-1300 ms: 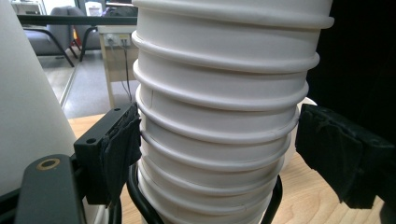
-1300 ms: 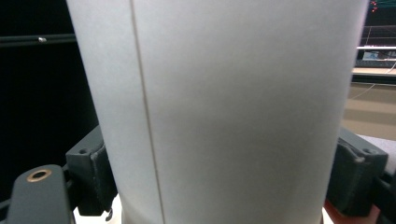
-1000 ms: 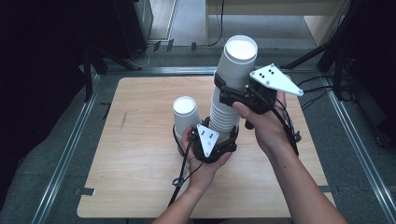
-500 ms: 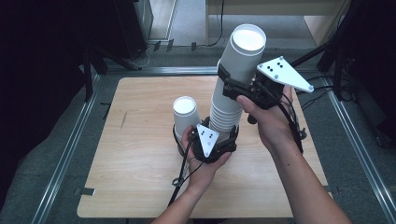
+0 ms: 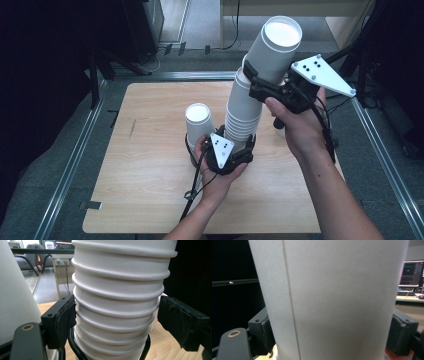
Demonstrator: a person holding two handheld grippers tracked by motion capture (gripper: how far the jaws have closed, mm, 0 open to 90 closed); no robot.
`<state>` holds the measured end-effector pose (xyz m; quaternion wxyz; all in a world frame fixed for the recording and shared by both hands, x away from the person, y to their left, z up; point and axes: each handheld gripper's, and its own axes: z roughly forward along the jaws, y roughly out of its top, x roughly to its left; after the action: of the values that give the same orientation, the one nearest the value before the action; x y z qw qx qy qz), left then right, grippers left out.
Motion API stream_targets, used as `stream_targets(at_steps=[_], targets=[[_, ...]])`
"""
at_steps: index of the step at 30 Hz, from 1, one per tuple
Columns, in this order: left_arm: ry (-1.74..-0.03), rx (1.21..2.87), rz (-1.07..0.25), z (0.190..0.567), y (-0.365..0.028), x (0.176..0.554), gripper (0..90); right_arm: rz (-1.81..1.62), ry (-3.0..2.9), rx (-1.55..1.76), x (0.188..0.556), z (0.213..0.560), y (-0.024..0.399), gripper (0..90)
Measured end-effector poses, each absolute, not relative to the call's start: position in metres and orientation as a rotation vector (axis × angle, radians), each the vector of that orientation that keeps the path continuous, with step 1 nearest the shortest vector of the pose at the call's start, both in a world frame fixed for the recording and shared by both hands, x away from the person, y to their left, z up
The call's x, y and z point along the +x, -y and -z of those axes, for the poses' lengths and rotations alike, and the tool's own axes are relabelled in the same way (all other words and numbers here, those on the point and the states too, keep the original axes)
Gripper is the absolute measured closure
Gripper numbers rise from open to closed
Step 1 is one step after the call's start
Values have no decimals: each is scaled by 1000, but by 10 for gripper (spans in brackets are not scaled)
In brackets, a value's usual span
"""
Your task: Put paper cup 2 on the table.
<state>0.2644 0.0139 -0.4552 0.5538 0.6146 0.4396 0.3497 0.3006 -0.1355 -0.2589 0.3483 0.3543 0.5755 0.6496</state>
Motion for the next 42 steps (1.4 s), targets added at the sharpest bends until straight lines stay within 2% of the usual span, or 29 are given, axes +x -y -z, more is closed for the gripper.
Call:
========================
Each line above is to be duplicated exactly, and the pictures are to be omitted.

ANSWER SPACE =>
-1300 ms: 
-1300 ms: 
-1000 ms: 
-500 ms: 
+0 ms: 
Demonstrator: a person holding two handheld grippers tracked by motion capture (gripper: how far the jaws have closed, mm, 0 open to 90 closed); no robot.
`<state>` holds the measured end-effector pose (xyz m; quaternion wxyz; all in a world frame fixed for the recording and shared by both hands, x away from the person, y to their left, z up; point and axes: each handheld gripper's, and its own axes: z roughly forward along the jaws, y roughly out of its top, x roughly to its left; after the action: of the values that give the same orientation, the one nearest the value before the action; x y z qw qx qy qz), left then right, grippers left out.
Motion API stream_targets, used as `stream_targets(at_steps=[_], targets=[[_, ...]])`
"""
at_steps: index of the step at 30 Hz, from 1, one per tuple
Columns, in this order: left_arm: ry (-1.74..-0.03), rx (1.21..2.87), rz (-1.07..0.25), z (0.190..0.567), y (-0.365..0.028), x (0.176..0.554), gripper (0..90); right_arm: rz (-1.81..1.62), ry (-3.0..2.9), rx (-1.55..1.76), x (0.188..0.556), z (0.213..0.560), y (-0.024..0.399), gripper (0..90)
Measured end-effector poses, each absolute, not relative to the call's start: position in metres and orientation as a rotation vector (axis × angle, radians), each the vector of that orientation that keeps the path continuous, with step 1 nearest the shortest vector of the pose at the call's start, both in a world frame fixed for the recording and shared by both hands, x away from the person, y to their left, z up
The call's x, y and z point along the +x, -y and -z of those axes, for the poses' lengths and rotations alike, and the tool's own axes are relabelled in the same way (all other words and numbers here, those on the point and the states too, keep the original axes)
Gripper is the absolute measured closure
Gripper numbers rise from open to closed
Step 1 is one step after the call's start
Values have no decimals: each is scaled by 1000, but by 10 for gripper (spans in brackets are not scaled)
In brackets, a value's usual span
"""
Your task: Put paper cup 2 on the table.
<state>0.2644 0.0139 -0.4552 0.5538 0.6146 0.4396 0.3497 0.3006 -0.1355 -0.2589 0.3483 0.3543 0.5755 0.6496</state>
Motion for the next 42 steps (1.4 s), targets added at the sharpest bends until straight lines stay within 2% of the usual span, or 29 are given, axes +x -y -z, more is closed for the gripper.
Call:

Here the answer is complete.